== Work order ==
Using the material that follows, work out how many lines include the word "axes". Your answer should be that number only.

== Raw data ==
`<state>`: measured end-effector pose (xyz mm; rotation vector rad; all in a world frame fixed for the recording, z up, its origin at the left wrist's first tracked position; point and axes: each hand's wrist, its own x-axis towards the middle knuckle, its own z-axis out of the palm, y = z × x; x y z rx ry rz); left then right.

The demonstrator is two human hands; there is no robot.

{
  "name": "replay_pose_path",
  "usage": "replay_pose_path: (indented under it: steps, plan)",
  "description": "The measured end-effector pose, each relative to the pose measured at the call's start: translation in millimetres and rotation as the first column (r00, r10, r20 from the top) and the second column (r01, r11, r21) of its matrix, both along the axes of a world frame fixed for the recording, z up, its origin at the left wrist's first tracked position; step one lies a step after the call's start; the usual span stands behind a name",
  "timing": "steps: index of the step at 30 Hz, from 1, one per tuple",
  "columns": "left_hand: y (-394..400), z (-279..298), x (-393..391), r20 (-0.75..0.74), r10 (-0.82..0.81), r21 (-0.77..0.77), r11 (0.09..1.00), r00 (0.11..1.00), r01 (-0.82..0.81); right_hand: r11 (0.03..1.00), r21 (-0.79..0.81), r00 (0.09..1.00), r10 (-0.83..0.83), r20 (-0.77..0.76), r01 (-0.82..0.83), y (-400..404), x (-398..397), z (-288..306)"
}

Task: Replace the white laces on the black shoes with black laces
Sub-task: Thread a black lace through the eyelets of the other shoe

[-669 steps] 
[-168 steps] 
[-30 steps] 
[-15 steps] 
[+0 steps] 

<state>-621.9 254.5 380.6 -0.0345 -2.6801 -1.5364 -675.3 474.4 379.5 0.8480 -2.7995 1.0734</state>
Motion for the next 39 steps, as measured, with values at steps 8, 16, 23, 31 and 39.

== Written answer ==
2